Mammen Samuel swallowed the banana. Dropping all pretense of a friendly visit, he shoved the fruit plates aside and glared at the Brahmin. "You dare to demand payment from me? You, who do nothing day and night but sit at your doorway and pass judgment on all who pass by? I most certainly shall not share my prosperity with you! No, not one rupee!"

"To collect a tithe is my right and my privilege," Brahmin Keshavan stated. "Did I not call out a blessing on your harvest?"

"Not one rupee!"

 

 

Sitting on his sleeping mat by himself had quickly become boring and tiresome to Ashish. He wished Little Girl would come back to play with him. He finally managed to get a bit of a spin from the top, but even that wasn't any fun when no one watched and admired his success. So he did exactly what his mother told him not to do; he went outside to explore this new settlement.

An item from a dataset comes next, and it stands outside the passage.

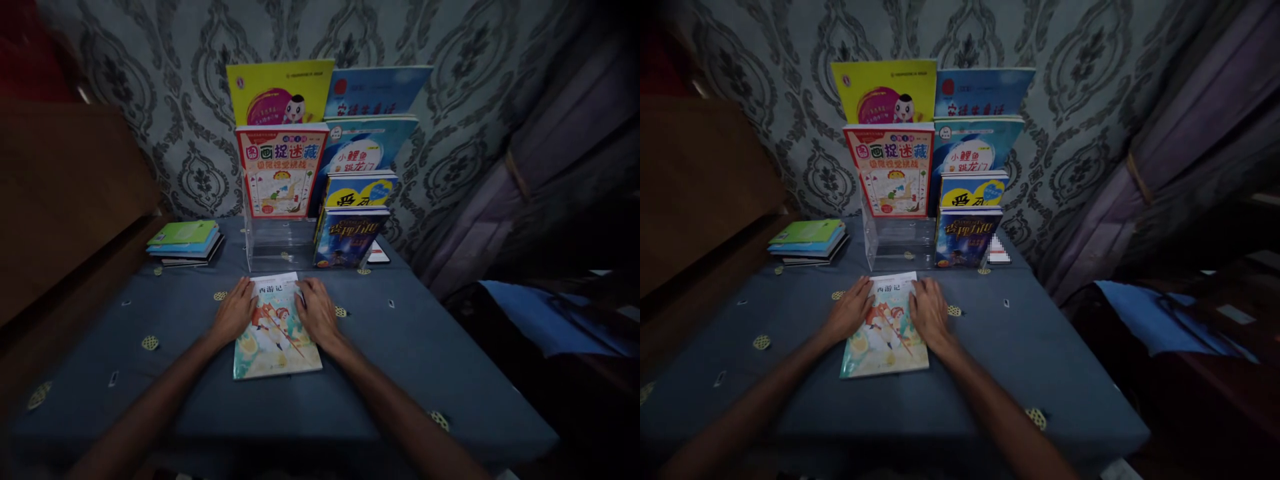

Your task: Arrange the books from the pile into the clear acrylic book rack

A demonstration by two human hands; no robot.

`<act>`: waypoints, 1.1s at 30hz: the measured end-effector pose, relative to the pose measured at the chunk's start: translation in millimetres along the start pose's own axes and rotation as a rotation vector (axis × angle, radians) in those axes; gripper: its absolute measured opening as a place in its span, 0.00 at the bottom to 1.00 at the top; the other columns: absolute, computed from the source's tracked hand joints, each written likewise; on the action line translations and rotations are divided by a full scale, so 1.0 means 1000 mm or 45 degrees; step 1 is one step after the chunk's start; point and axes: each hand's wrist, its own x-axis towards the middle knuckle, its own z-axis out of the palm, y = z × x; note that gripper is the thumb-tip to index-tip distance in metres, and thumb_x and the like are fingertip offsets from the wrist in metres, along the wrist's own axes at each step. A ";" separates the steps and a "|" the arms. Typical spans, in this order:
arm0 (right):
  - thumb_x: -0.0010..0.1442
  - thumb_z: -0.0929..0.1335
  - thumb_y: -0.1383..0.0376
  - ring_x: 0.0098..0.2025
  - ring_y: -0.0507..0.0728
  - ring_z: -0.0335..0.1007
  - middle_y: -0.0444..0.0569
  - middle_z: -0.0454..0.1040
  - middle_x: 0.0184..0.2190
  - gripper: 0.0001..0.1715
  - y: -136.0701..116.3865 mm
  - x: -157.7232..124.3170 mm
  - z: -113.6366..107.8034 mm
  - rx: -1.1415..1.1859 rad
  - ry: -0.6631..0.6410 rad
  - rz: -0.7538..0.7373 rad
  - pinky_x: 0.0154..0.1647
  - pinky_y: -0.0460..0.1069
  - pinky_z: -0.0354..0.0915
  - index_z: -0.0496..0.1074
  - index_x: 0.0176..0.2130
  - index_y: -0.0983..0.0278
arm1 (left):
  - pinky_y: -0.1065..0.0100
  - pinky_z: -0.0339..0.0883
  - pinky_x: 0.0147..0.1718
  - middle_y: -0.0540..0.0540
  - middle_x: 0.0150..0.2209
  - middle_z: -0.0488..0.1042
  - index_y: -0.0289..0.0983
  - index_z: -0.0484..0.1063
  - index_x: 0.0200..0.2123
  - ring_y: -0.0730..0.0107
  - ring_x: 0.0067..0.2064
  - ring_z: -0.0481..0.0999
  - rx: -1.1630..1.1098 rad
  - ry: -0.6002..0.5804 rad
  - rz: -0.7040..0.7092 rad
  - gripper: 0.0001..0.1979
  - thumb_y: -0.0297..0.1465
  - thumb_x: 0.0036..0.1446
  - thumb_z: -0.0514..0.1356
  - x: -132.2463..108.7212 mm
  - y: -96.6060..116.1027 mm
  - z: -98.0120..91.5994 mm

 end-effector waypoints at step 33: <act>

So many huts all crowded together, yet so few people! A couple of young girls struggled to tote a large bucket of water, but they paid Ashish no mind. Several other children scurried about searching for twigs and small branches which they threw into a pile. Gathering wood for cooking fires— Ashish knew that job quite well, although he didn't see many twigs or branches lying about.

Although Ashish often ran and played for hours on end, after only a short exploration of the settlement around his own hut, he felt weak and weary and ready for his sleeping mat. He looked at the hut beside him. Was that one his? No, it couldn't be this close. Maybe the next one? Or the next? To Ashish's dismay, every hut looked like his hut. He crept to the doorway of one after the other and peeked inside, but each time the pots lined up against the wall were not his mother's pots. And not one of those huts had a rack for drying animal skins propped up against the far wall.

Panic seized Ashish. He ran through the winding paths, searching frantically for something familiar. But weariness overtook him. He staggered and stumbled, then he tripped and fell flat. He wanted to scramble to his feet and hurry on, but he could not. What if he never found his
amma
and
appa?
His eyes filled with tears. He didn't know anyone in this settlement, and no one knew him. What would he do? A sob escaped his lips and tears ran down his cheeks.